Parce que le Part One de Phantom's Divine Comedy (1974) ressemble à une lettre de menace anonyme. En fait émanation d'un obscur groupe de Detroit, mené par le dénommé Arthur Pendragon (ben voyons). Plus connu de l'état civil sous le patronyme de Tommy Carson (RIP). Particularité, il chante, respire, et existe comme Jim Morrison, avant son accident de baignoire. Ces petits futés en avaient d'ailleurs fait un argument de vente (« l'esprit de Jimbo était présent dans le studio »). Jusqu'à ce qu'Elektra ne les menace d'un coup franc juridique. Beaucoup de gens vous diront que c'est un ersatz, un morceau de verroterie en toc. Pas d 'accord. On fait certes plus original, mais j'aime bien le panache de malédiction qui flotte sur l'ensemble. Vision d'un sorcier cramant sur le bucher, et refusant d'abjurer ses croyances occultes, jusqu'au bout. Menaçant comme la créature qui vous pointe, d'un doigt accusateur, sur la pochette. En fait c'est Carson lui même en négatif. Ce qui évite de voir sa tronche de figurant de quinzième zone chez Marc Dorcel. Soyons un peu sérieux, après tout le batteur (John Badanjeck) a joué avec du beau monde (Mitch Ryder, Edgar Winter, Alice Cooper). Et les autres (tous désignés par des lettres) savent tenir leur place. Belles parties de clavier, guitariste compétent (Carson) bien qu'il ait tendance à abuser de la mouthbox (ce gadget qui fit la fortune de Peter Frampton).

 

Tout ça vous installe une ambiance rouge sang.
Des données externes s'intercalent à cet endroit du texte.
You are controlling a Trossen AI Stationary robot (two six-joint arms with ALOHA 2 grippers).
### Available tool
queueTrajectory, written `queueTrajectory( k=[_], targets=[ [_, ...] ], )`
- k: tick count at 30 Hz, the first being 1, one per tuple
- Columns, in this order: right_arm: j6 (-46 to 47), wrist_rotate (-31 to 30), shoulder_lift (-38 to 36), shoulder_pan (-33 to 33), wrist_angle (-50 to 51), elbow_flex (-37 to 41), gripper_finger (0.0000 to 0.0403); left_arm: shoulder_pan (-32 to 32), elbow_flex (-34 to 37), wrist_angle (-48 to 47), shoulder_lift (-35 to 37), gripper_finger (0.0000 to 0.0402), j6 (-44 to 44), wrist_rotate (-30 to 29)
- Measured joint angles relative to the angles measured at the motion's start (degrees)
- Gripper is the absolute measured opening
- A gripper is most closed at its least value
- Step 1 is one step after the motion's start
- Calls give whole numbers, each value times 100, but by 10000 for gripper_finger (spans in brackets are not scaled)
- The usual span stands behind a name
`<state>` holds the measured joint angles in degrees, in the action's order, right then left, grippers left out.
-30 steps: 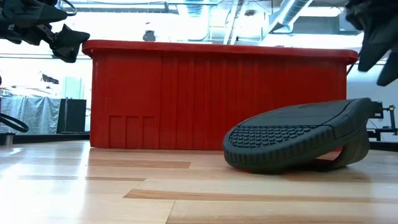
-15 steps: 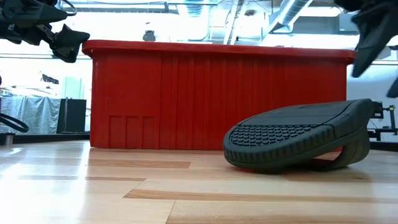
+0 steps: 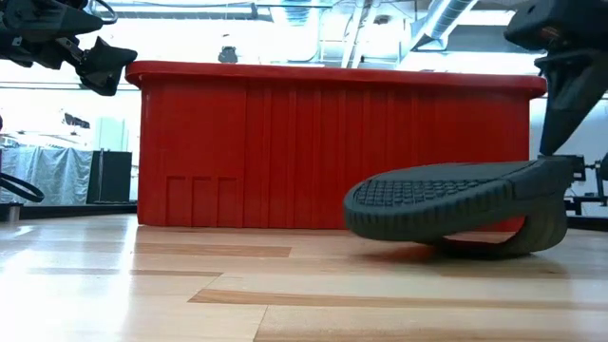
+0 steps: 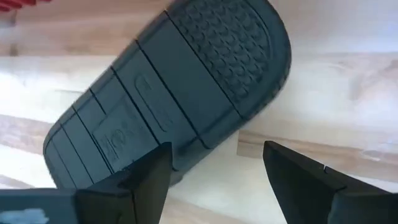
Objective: Pick and place slides into bin
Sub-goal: Put the black slides into the red bin
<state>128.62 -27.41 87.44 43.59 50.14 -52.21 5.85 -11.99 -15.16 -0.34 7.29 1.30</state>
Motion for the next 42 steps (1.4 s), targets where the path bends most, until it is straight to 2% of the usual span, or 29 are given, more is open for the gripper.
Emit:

Quelque chose s'agite derrière un rideau. Sûrement le voisin du dessus qui s'est défenestré. Avec la télé, on entend pas toujours tout. Sur une autoroute qu'on jurerait pensée par David Lynch, et tracée par un congrès de sérial killers. Le bitume y côtoie l'épiderme de près, à la grande foire du cicatriciel. Frappe ton ennemi avec une lame frottée d'ail, et la blessure sera atrocement urticante. Fontaine froide/souffrance intègre/soleil noir. Jamais eu autant l'impression que l'inquisition résonnait dans ma sono. Ce Carson a une façon unique de lâcher ses phrases, comme s'il ordonnait à deux sbires (abrutis et baraqués) de vous passer à la question. Un syndicat de croquemorts paierait pour imaginer des titres comme Les araignées danseront sur ta gueule pendant ton sommeil. Ou Une vie à moitié. Les «spécialistes » (je rigole) s'étripent depuis plus de quarante ans sur le cas Phantom's Divine Comedy. Et quand Merlin se déroule sous vos pieds, il est trop tard. Des mains invisibles (autant que glaciales) poussent dans le dos, tirent par le col. La chute est longue. Le message est clair, tout ça finira en barbecue. On n'est pas si loin que ça du Blue Oyster Cult, quelque part. Traîné par les pieds, dans un immense couloir de velours violet. Vous atterrissez au pied d'un gigantesque trône, empestant le fétide. Bienvenue en Enfer. Cérémonie initiatique, tes couilles sur l'enclume. Le riff est une scie, à la lame parfaitement entretenue. Oublies ce qu'était ta vie avant/Avant que tu ne tombes dans mes mains. Typiquement le genre de cauchemar qu'on déteste faire. Piteusement, Phantom's Divine Comedy est responsable d'un autre album (une bouse) qu'il est interdit d'écouter, sous peine de voir la damnation éternelle vous agripper les chevilles. Quelque chose comme Chris Réa bourré, massacrant le répertoire de Dire Straits (si si, ça existe). Bienvenue au pays où [...] tourne à l'envers.